For the next six years, the BIA will receive $4.5 million per year to fund 16 to 20 BIA-funded schools. Eligible schools will receive funding for three years with another round of schools applying through the same competitive process for another three years. The size of each grant will be approximately $180,000 per year. The grant is to raise reading achievement in grades K-3 through professional development of staff using scientifically researched-based reading programs.

"Improving our students' reading ability is one of our highest priorities," Parisian said. "This Reading First grant will enable us to help BIA schools raise their students' reading levels. I commend our Center for School Improvement staff for their hard work in producing a winning application."

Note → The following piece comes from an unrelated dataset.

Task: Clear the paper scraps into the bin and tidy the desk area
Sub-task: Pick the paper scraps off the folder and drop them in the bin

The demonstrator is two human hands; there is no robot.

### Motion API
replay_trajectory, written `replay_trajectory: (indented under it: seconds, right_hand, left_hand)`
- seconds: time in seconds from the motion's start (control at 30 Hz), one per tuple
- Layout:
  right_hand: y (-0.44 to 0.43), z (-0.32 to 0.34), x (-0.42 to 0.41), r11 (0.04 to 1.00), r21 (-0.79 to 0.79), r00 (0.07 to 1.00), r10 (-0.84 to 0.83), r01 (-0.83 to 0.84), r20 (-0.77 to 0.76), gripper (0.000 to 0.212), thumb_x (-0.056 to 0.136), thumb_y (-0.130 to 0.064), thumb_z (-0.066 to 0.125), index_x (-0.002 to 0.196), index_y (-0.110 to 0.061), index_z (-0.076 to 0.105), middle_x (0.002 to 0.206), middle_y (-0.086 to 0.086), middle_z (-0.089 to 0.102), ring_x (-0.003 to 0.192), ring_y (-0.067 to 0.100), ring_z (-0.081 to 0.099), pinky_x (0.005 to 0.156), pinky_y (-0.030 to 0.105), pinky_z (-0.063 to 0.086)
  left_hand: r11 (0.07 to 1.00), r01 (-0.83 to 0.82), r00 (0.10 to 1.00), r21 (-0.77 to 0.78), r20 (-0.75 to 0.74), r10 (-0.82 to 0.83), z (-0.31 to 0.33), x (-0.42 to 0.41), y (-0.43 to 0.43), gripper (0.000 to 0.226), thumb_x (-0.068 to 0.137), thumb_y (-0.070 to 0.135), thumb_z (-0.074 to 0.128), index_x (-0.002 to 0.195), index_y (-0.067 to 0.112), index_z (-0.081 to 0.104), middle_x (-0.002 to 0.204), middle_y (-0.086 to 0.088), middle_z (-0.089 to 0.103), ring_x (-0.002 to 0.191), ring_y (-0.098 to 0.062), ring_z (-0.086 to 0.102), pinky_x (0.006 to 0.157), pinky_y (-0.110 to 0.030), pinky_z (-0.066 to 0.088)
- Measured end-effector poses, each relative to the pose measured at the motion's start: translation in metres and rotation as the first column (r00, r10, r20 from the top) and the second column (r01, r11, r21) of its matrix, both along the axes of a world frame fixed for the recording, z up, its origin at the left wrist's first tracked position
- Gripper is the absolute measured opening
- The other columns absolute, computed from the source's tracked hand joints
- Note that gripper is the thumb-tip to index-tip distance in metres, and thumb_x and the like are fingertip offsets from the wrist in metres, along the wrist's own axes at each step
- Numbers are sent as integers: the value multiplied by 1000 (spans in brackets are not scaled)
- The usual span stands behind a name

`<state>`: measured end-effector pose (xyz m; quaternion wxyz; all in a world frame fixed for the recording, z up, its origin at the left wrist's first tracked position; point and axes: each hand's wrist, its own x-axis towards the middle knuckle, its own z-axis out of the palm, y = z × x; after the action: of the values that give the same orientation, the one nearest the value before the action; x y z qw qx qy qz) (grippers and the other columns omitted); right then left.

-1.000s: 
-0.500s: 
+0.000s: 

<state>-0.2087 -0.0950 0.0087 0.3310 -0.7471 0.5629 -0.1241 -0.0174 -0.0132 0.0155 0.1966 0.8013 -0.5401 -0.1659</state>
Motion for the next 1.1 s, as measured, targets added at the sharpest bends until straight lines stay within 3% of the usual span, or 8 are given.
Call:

There are 185 BIA-funded elementary and secondary day and boarding schools serving approximately 48,000 Indian students living on or near 63 reservations in 23 states. In School Year 2001-2002, the BIA directly operated one-third of its schools with the remaining two-thirds tribally-operated under BIA contracts or grants. The BIA also directly operates two post-secondary institutions of higher learning and provides funding to 25 tribally-controlled colleges and universities. In addition, the BIA offers financial assistance grants to Indian undergraduate and graduate students through, respectively, tribal scholarship programs and the American Indian Graduate Center (AIGC) in Albuquerque, N.M.

The Assistant Secretary - Indian Affairs has responsibility for fulfilling the Department's trust responsibilities to individual and tribal trust beneficiaries, as well as promoting the self-determination and economic well-being of the nation's 562 federally recognized American Indian and Alaska Native tribes. The Assistant Secretary also oversees the Bureau of Indian Affairs, which is responsible for providing education and social services to approximately 1.4 million individual American Indians and Alaska Natives from the federally recognized tribes.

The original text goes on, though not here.